What He Has Experienced
Buffett’s success was not achieved in a vacuum. Instead, he validated his investment philosophy through a series of major crises:
Each time, he survived—and emerged stronger. This is not luck, but methodology.
The Core Secret of Value Investing
Buffett never plays with concepts. His investment logic is simple: analyze financial statements, study businesses, calculate intrinsic value, then wait. Making decisions based on real information is the foundation of his philosophy.
According to relevant analyses, this is precisely the biggest difference between traditional investing and the crypto ecosystem.
The Collision of Two Worlds
What does traditional value investing rely on? Financial data, business models, industry fundamentals—these are verifiable and sustainable.
And in the crypto ecosystem? On-chain data is vast but fragmented; project valuations often rely on narratives and sentiment.

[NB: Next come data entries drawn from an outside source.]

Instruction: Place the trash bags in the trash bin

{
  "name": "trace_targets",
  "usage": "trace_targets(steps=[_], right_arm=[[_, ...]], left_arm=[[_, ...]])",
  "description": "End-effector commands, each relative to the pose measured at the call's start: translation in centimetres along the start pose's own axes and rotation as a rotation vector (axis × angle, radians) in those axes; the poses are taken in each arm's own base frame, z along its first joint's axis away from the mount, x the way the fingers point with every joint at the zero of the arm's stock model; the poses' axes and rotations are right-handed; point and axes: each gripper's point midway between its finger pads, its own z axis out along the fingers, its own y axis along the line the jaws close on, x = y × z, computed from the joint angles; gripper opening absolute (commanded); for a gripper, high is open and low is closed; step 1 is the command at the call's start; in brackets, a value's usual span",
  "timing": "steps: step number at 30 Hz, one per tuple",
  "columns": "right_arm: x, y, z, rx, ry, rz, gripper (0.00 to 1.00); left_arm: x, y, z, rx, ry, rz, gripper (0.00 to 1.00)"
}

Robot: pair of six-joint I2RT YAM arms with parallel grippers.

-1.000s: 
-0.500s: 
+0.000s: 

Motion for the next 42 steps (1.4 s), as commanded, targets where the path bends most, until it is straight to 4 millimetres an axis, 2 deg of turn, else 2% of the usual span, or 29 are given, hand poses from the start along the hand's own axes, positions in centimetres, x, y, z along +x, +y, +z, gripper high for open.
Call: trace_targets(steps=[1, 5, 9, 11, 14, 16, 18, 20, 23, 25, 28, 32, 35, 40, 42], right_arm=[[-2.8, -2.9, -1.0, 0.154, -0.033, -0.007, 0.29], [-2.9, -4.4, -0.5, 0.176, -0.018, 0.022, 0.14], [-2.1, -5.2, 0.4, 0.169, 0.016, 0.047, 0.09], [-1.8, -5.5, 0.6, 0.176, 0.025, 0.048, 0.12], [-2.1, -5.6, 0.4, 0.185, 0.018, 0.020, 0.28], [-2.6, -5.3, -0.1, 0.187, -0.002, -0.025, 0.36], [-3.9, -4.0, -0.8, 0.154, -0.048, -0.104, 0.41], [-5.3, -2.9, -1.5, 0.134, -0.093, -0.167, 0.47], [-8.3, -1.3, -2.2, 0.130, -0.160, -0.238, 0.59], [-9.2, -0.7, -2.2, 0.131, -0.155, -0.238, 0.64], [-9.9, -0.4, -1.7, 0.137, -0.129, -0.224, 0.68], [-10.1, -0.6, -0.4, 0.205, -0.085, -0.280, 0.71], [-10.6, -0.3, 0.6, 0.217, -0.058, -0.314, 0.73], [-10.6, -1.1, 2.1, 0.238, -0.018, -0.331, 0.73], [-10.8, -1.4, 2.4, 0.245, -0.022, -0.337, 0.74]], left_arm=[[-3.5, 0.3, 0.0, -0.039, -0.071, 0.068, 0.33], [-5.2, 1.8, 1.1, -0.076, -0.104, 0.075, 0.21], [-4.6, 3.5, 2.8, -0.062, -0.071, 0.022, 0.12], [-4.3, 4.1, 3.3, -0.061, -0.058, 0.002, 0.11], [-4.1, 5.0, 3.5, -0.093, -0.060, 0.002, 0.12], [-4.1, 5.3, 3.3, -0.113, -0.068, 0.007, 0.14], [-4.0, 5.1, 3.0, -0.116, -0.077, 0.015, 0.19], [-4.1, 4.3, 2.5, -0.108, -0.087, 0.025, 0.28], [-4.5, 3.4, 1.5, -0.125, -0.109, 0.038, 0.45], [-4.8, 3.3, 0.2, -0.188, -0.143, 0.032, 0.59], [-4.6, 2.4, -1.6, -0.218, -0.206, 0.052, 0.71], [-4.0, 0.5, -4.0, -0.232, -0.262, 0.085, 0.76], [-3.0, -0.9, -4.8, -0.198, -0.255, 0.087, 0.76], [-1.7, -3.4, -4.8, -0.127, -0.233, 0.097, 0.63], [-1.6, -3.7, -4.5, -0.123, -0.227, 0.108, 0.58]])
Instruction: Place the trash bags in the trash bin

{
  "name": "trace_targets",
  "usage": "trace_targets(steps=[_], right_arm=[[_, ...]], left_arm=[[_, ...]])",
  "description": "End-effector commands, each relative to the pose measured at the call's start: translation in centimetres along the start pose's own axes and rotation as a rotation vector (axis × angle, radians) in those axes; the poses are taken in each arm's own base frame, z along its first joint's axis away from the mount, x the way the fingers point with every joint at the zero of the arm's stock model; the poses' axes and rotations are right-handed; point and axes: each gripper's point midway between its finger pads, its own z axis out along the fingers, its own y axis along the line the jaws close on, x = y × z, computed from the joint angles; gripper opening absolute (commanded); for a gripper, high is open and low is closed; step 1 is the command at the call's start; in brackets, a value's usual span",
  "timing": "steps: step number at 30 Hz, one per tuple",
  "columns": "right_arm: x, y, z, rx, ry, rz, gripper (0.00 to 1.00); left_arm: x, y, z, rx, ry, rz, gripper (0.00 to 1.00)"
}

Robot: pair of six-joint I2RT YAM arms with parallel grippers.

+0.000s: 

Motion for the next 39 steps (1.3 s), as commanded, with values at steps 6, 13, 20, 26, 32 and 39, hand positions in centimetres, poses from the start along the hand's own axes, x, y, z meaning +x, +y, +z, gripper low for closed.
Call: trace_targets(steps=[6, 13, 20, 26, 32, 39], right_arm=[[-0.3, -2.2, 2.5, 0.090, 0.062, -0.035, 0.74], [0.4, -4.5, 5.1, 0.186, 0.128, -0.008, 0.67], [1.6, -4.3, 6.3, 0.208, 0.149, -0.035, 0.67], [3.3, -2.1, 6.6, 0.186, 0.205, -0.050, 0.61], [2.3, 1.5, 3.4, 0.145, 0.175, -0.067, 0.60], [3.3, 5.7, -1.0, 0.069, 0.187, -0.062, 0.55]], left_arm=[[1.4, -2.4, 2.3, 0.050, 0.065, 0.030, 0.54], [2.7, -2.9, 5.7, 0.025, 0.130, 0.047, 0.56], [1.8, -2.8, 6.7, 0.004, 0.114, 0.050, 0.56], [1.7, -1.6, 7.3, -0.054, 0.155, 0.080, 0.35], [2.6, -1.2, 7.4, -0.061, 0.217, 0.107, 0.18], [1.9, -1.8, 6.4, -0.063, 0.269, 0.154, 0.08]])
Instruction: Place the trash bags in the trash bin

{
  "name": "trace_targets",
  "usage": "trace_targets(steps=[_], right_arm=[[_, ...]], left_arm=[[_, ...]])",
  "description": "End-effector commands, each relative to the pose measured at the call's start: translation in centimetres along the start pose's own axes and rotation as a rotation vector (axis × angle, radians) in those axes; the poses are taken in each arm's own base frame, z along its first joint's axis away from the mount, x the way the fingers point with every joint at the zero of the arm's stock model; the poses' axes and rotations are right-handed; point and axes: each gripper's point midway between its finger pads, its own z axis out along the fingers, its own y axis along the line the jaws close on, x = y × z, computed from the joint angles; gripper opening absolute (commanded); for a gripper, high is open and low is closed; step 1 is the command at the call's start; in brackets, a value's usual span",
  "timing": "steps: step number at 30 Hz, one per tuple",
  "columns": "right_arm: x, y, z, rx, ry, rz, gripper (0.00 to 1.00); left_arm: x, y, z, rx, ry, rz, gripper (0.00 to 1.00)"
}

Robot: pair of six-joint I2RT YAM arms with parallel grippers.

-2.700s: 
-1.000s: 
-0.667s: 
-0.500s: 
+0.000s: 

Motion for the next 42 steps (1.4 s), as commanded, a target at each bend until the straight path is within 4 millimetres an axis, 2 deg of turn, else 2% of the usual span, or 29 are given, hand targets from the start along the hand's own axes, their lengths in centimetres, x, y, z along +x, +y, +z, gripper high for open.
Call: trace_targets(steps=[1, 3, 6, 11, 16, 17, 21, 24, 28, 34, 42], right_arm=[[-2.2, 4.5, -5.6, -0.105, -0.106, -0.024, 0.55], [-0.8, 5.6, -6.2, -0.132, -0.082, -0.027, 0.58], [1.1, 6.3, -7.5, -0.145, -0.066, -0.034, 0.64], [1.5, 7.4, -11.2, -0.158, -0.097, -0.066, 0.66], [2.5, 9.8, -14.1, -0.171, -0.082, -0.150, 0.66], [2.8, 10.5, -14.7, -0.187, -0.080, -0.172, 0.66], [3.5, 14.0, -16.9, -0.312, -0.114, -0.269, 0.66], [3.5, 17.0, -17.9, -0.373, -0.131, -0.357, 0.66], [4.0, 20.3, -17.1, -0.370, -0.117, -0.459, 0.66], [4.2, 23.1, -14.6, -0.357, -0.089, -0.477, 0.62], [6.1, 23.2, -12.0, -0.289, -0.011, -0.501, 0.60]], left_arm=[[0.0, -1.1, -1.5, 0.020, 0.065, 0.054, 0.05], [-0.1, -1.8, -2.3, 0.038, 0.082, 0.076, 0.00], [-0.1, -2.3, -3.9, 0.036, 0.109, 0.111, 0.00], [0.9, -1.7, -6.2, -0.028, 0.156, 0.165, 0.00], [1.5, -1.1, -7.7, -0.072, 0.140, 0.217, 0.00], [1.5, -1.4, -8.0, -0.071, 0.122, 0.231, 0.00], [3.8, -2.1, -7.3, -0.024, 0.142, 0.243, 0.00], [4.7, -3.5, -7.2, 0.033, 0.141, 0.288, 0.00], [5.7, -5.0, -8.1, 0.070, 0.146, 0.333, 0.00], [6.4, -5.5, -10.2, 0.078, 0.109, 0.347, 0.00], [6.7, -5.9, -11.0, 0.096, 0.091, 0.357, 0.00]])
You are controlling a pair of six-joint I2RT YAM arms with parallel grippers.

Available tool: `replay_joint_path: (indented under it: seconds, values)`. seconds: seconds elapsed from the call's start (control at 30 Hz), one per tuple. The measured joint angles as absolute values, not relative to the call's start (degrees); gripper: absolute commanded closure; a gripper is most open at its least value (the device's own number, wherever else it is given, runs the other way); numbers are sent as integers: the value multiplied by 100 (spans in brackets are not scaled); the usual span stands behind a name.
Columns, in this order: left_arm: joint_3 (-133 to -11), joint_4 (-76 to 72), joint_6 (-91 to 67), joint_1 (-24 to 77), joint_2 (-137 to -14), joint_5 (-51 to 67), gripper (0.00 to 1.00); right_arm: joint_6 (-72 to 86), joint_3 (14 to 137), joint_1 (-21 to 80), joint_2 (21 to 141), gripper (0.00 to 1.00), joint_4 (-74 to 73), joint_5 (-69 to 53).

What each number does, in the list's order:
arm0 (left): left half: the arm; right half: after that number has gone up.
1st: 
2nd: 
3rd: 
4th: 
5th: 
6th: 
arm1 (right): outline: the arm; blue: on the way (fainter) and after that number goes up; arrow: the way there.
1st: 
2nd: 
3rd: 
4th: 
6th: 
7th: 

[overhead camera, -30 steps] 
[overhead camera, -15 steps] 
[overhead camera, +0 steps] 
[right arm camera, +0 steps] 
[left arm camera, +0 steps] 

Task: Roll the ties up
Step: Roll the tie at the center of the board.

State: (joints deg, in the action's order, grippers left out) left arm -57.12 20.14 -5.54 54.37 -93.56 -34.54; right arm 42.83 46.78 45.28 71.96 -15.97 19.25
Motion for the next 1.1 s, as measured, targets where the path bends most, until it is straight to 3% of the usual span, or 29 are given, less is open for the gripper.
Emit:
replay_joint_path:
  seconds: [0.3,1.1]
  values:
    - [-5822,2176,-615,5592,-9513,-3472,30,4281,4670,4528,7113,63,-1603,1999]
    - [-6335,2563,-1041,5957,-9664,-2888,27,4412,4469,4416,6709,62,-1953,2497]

Many times, what we lack is exactly what Buffett values most: a standard for judgment based on real information.
This is not to belittle crypto but to point out a real pain point. The most lacking element in the current crypto ecosystem is a reliable, tamper-proof mechanism for inputting “real-world information”—this is precisely the problem that foundational infrastructure like oracles aims to solve.
What He Has Left Behind
Buffett will continue to serve as Chairman of the Board and retain a “substantial” stake. This means he is not completely stepping away but passing the baton.
From a broader perspective, his legacy is not just numbers and wealth but a methodology:
Summary
A 19.9% annualized return over 60 years will forever shine in the history of investing. But what’s truly worth pondering is, in an era of information explosion and noise, how can we return to what Buffett values most: decision-making based on real information.
For the crypto world, this may be the deepest insight—it’s not about finding the next “Crypto Buffett,” but about building infrastructure capable of supporting value judgments. The methodology of value investing will not become outdated; it just needs to find new expressions within a new ecosystem.